_Your objective_
Across the entries below, how many lines contain the word "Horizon"? Give the number alone.

(Data items)
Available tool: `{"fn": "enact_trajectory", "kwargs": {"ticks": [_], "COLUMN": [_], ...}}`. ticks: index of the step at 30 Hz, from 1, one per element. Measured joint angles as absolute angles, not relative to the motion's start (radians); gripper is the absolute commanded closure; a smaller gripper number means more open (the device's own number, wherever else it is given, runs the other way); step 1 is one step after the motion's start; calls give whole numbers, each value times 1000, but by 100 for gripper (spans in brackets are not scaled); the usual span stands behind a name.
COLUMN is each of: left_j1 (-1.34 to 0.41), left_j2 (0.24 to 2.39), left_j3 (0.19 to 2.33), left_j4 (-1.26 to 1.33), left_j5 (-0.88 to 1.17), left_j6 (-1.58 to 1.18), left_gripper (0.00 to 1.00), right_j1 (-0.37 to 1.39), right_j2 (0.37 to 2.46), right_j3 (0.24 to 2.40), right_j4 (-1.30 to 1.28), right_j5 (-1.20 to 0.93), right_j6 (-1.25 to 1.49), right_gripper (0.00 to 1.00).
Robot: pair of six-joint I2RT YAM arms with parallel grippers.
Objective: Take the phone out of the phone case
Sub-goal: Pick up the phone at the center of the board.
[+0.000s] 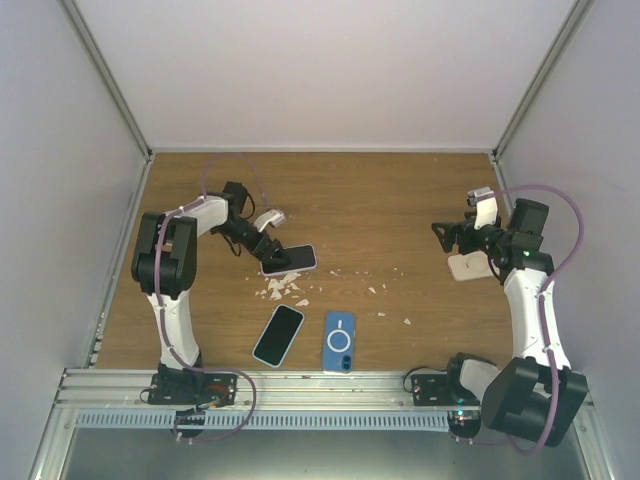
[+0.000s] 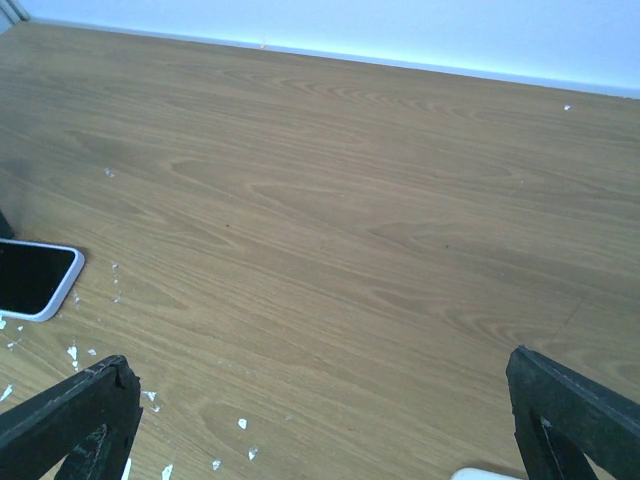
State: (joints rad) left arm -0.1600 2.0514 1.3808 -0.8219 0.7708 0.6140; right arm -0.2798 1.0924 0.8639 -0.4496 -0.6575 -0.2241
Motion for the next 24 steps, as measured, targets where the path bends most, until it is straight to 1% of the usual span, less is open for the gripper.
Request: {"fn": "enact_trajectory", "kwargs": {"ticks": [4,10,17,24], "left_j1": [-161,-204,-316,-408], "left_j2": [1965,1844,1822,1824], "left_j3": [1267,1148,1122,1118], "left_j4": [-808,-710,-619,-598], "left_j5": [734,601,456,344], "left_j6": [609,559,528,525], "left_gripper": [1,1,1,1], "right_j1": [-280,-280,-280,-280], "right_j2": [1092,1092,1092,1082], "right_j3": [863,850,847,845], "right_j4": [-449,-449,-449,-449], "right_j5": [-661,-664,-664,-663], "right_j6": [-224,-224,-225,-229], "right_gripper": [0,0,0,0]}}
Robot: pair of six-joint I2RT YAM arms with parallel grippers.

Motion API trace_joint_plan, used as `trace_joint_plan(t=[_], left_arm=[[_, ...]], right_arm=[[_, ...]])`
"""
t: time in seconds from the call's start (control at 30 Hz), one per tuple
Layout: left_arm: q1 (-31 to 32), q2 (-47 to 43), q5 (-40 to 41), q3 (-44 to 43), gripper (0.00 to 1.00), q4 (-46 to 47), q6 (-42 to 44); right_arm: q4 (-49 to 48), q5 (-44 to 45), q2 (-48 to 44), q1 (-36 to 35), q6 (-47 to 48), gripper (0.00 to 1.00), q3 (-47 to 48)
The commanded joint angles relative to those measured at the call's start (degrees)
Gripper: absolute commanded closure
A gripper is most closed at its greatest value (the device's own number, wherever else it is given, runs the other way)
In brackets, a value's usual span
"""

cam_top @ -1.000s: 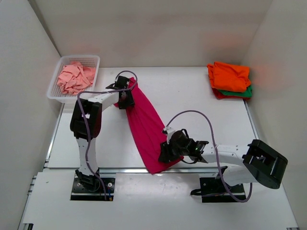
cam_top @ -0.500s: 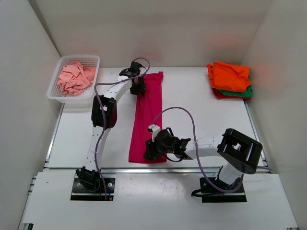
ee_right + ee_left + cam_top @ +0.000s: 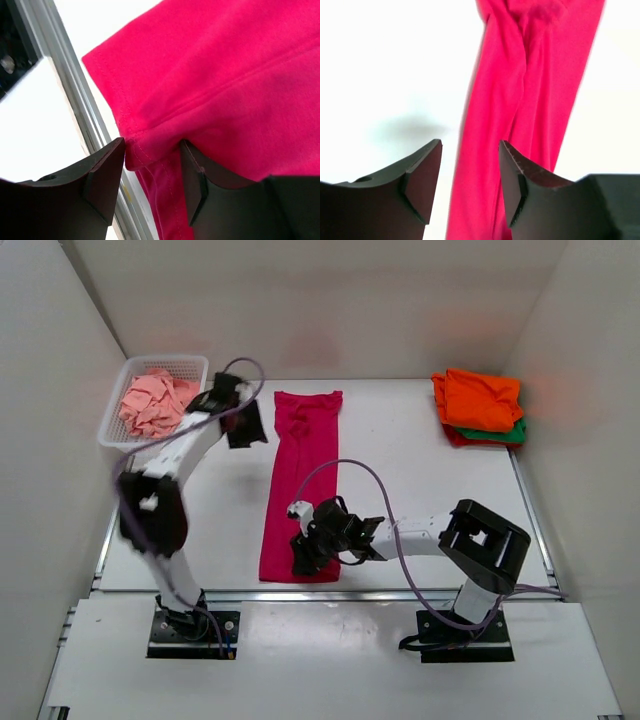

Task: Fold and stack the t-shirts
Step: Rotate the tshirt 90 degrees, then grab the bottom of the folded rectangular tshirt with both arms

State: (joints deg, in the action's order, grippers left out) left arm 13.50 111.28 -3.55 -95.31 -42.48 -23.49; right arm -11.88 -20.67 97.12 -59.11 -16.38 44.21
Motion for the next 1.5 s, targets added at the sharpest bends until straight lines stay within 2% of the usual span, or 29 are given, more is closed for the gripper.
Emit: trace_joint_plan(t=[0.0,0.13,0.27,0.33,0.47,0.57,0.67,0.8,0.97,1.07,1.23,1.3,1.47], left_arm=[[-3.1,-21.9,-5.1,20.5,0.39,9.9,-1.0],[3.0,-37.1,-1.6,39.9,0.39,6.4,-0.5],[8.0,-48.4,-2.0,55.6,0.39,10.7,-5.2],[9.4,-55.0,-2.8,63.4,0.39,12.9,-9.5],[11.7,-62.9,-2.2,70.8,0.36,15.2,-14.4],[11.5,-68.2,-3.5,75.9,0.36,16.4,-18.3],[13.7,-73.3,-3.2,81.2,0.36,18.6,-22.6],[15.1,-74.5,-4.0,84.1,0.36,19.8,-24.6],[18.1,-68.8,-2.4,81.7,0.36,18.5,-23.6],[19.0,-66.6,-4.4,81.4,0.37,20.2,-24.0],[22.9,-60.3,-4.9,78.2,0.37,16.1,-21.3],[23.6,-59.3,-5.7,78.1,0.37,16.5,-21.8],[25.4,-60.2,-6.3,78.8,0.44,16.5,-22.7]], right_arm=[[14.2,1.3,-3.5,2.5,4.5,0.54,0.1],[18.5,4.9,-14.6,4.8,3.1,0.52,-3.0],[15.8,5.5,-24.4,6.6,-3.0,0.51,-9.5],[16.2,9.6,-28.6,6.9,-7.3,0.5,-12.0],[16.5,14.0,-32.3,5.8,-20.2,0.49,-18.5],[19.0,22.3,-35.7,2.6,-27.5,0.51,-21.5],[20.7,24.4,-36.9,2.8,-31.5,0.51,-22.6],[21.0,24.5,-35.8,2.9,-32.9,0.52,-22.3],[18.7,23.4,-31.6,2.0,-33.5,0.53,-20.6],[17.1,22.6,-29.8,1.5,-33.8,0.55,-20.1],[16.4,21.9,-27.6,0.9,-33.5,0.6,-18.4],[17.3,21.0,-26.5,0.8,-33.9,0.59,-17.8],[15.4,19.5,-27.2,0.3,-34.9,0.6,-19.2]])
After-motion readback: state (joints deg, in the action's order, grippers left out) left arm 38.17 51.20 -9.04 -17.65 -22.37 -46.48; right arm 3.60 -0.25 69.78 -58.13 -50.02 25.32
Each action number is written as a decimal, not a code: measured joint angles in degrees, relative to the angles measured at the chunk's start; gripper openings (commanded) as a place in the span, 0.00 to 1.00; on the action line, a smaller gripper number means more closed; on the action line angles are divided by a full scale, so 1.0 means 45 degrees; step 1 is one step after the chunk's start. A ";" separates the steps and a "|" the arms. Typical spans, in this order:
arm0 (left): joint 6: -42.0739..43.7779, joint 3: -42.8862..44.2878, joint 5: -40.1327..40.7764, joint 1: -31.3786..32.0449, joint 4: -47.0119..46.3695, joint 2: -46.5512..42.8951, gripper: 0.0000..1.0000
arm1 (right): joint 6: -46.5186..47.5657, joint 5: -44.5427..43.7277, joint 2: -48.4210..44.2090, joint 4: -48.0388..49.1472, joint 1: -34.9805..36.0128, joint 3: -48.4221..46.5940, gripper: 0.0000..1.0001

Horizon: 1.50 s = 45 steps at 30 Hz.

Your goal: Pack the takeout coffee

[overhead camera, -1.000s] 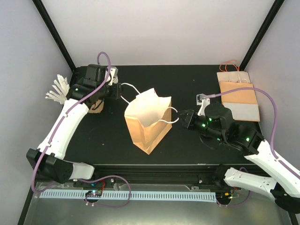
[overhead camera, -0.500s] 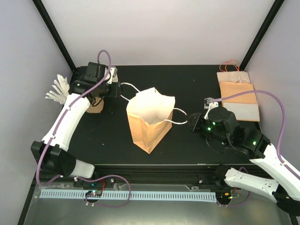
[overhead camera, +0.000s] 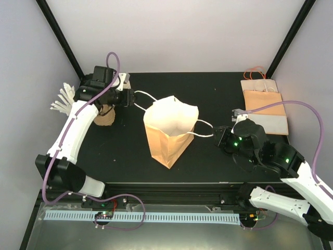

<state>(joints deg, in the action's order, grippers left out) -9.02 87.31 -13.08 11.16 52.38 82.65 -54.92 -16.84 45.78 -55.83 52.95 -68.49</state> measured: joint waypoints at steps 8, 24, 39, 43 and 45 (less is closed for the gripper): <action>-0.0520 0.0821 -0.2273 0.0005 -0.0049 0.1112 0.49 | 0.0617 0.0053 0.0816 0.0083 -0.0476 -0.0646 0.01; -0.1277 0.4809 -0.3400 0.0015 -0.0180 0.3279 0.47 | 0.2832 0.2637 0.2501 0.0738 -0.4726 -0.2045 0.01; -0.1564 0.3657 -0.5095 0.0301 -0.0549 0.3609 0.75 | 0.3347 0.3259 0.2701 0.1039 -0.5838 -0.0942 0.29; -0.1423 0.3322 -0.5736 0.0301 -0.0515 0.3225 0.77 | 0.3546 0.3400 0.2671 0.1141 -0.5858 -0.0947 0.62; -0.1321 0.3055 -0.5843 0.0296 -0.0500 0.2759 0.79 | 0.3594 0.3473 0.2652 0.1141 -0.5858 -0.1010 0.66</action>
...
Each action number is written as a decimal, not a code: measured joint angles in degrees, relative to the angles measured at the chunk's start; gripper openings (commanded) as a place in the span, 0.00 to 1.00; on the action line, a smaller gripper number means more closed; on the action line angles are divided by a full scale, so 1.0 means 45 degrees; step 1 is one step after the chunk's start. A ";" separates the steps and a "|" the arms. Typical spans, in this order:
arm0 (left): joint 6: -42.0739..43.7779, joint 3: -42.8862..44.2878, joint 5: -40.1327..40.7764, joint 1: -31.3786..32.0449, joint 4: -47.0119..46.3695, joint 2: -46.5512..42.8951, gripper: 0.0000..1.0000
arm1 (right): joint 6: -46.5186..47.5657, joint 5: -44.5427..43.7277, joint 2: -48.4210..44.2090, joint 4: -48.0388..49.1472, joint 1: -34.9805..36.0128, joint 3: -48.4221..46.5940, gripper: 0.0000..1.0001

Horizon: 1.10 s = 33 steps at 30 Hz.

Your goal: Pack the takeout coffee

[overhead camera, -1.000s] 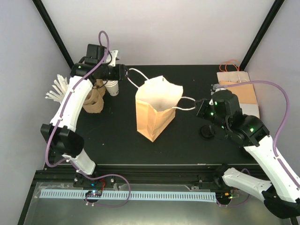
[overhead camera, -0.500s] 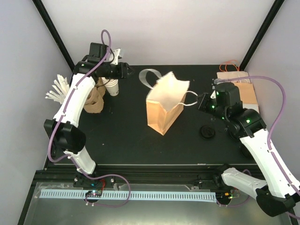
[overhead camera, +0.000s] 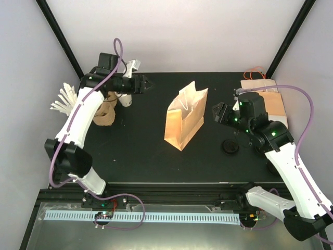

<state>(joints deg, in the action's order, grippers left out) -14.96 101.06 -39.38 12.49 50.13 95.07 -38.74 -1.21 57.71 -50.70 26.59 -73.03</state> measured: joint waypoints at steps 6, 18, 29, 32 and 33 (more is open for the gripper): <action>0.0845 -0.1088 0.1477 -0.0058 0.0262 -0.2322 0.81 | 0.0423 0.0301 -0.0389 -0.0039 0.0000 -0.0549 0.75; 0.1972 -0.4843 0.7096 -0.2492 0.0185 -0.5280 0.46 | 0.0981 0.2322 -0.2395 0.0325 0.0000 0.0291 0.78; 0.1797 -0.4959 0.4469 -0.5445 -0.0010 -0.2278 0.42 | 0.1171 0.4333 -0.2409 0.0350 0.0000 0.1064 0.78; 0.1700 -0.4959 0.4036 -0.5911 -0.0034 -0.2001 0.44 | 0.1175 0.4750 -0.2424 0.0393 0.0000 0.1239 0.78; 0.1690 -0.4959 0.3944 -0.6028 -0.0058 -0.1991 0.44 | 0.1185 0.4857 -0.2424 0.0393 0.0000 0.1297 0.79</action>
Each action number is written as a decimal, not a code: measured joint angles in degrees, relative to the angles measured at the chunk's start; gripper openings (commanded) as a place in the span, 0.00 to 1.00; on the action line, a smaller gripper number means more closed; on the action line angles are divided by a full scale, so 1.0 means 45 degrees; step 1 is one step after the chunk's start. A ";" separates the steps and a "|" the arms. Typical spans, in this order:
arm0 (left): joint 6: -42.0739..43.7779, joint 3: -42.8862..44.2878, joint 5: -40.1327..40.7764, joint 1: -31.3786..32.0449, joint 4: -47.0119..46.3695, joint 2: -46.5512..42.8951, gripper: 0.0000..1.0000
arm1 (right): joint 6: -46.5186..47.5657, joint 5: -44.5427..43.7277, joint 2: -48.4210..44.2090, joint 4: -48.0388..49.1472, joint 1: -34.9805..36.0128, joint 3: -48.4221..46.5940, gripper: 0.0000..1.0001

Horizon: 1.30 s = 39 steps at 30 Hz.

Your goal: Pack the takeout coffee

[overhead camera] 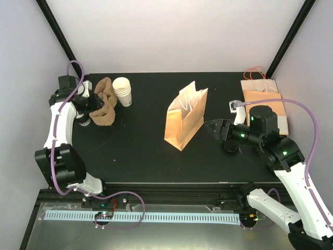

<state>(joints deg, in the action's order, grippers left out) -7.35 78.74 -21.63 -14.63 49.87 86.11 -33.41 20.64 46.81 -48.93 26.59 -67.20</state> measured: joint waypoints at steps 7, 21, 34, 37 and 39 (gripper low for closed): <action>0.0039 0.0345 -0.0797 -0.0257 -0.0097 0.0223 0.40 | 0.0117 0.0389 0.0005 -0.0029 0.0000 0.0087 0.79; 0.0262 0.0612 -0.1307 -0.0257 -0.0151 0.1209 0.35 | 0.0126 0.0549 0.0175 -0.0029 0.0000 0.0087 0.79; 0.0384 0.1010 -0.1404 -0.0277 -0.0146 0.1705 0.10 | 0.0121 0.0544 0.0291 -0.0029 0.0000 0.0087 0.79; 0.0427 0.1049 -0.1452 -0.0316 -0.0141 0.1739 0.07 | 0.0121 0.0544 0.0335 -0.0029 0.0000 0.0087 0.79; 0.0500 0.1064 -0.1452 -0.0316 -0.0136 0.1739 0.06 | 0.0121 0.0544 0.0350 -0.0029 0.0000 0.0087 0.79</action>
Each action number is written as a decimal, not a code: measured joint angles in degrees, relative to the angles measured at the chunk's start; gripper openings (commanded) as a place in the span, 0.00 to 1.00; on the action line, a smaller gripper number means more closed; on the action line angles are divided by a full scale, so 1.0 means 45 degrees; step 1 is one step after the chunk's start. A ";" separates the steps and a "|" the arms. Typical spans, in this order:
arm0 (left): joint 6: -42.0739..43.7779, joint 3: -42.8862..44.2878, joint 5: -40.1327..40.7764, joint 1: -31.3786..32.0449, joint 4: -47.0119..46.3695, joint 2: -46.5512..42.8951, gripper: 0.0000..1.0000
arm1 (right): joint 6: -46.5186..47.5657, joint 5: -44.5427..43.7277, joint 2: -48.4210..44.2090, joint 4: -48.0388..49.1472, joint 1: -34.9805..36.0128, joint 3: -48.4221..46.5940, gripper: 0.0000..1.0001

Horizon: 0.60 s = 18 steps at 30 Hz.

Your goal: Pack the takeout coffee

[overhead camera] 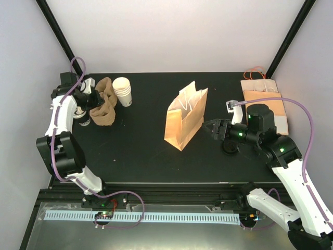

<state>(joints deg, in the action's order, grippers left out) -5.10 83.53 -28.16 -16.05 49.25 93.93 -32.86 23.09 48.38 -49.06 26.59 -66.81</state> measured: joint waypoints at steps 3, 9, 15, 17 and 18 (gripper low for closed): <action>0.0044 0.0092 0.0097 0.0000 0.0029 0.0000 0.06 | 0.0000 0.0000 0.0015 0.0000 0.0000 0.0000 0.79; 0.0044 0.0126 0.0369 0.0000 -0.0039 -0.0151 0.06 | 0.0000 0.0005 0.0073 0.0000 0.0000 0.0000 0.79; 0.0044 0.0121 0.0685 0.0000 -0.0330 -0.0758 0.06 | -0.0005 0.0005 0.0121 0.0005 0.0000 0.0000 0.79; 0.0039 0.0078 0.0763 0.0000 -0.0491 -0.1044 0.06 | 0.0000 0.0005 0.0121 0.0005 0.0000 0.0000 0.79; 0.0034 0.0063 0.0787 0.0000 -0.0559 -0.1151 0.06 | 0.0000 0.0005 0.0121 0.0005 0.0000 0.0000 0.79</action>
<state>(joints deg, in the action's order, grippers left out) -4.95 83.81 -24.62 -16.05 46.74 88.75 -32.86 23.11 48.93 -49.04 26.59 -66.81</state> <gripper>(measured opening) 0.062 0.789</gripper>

_Answer_
4